In late 2016, Harvey and Stapleton were confirmed to take over from Matt Okine and Alex Dyson as co-hosts of the nationwide Triple J Breakfast show in 2017. They were signed on for another year in the role in 2018.

In October 2019, it was announced that Ben and Liam will leave Triple J after three years at the station to return to Adelaide.

In January 2020, Nova Entertainment announced that Stapleton and Harvey will join Nova 91.9 to host breakfast.

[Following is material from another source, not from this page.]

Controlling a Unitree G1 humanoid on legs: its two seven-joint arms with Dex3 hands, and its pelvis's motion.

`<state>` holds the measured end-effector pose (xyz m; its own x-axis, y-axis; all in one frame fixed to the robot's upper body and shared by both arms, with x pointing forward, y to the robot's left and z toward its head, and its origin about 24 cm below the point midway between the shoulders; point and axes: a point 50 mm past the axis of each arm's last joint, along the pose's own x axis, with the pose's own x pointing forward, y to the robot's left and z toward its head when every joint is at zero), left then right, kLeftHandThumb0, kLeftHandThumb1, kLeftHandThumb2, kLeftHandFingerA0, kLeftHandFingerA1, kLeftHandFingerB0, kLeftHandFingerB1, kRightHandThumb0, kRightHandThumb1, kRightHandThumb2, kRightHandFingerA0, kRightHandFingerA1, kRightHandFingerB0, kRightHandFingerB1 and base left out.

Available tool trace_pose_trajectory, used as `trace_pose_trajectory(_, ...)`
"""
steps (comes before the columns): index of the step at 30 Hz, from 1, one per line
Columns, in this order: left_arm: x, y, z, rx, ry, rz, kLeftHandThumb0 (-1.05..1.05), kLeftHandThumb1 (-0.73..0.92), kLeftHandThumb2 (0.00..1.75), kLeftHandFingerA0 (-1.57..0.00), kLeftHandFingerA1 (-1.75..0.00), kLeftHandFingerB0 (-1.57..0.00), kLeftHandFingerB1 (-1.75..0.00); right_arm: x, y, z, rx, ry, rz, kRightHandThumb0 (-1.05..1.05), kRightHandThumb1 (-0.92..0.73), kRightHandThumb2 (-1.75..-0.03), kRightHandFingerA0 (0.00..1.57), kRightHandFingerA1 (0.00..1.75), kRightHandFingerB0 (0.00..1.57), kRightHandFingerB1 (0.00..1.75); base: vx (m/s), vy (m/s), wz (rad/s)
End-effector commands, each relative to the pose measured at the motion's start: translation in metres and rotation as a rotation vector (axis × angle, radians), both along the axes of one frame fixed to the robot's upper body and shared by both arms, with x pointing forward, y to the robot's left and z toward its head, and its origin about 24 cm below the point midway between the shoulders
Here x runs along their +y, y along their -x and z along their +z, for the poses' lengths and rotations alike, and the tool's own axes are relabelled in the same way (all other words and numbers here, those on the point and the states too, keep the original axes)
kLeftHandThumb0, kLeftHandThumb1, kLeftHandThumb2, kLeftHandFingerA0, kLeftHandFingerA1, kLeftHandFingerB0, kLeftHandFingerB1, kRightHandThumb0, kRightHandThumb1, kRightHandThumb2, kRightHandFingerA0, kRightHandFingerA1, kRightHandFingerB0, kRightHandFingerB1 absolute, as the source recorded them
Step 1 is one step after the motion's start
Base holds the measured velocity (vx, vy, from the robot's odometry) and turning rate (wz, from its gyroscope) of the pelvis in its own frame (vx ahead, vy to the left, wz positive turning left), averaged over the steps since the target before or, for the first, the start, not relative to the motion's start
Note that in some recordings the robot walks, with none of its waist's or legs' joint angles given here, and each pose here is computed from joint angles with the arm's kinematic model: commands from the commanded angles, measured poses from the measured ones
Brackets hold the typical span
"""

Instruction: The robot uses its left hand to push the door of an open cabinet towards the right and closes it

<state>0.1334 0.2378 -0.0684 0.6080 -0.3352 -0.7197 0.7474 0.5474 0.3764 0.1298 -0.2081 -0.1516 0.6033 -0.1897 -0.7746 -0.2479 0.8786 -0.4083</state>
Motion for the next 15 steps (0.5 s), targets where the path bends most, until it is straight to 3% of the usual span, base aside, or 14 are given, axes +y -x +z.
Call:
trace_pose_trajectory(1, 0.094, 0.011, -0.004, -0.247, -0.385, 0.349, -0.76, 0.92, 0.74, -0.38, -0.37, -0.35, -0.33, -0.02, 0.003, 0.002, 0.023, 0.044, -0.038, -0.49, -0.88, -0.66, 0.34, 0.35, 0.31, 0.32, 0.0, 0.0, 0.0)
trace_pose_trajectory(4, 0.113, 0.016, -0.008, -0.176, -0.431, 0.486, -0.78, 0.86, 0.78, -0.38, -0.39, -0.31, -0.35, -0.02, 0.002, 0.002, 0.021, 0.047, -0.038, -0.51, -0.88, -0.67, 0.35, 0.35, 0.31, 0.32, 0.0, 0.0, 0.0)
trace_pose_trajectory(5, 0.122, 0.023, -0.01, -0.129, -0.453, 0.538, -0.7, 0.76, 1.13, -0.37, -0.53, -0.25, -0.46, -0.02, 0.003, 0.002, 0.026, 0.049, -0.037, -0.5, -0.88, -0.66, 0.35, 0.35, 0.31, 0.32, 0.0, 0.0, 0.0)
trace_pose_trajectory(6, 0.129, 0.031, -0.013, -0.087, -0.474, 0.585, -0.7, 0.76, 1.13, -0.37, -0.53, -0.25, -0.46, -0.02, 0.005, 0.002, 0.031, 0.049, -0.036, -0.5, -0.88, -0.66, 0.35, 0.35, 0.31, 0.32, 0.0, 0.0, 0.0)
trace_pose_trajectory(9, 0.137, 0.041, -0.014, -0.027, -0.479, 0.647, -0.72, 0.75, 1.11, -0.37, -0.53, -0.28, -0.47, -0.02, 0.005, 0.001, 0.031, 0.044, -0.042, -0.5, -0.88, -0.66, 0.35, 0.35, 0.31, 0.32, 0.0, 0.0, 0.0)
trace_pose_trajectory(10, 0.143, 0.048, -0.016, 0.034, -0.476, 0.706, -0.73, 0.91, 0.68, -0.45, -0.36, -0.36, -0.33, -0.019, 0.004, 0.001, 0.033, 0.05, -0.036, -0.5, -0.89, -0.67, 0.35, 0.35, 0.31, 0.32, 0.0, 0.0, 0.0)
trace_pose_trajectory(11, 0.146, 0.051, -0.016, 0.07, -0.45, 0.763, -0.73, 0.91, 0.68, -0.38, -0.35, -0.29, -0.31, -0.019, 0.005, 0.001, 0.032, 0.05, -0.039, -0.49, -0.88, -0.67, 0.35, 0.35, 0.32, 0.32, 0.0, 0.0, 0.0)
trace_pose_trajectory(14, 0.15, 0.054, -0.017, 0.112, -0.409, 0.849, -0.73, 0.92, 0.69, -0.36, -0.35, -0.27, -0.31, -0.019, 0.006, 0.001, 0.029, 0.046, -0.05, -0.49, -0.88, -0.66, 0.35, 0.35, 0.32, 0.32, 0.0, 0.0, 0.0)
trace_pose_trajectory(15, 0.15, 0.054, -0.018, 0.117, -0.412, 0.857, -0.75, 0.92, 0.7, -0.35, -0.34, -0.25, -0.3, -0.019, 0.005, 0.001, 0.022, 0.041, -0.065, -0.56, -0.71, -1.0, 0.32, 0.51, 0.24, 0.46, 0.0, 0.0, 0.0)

In January 2023, the show moved to Nova 100 in Melbourne with producer Belle Jackson joining them and the show will be titled Ben, Liam & Belle. During his time on NOVA, he was known to occasionally consumer 4 slices of toasted Fruit bread with generous portions of butter spread on top.

In February 2024, Nova Entertainment announced that Jase & Lauren will host Nova 100's new Melbourne breakfast show, replacing Ben, Liam & Belle who will move to a national drive show across the Nova Network.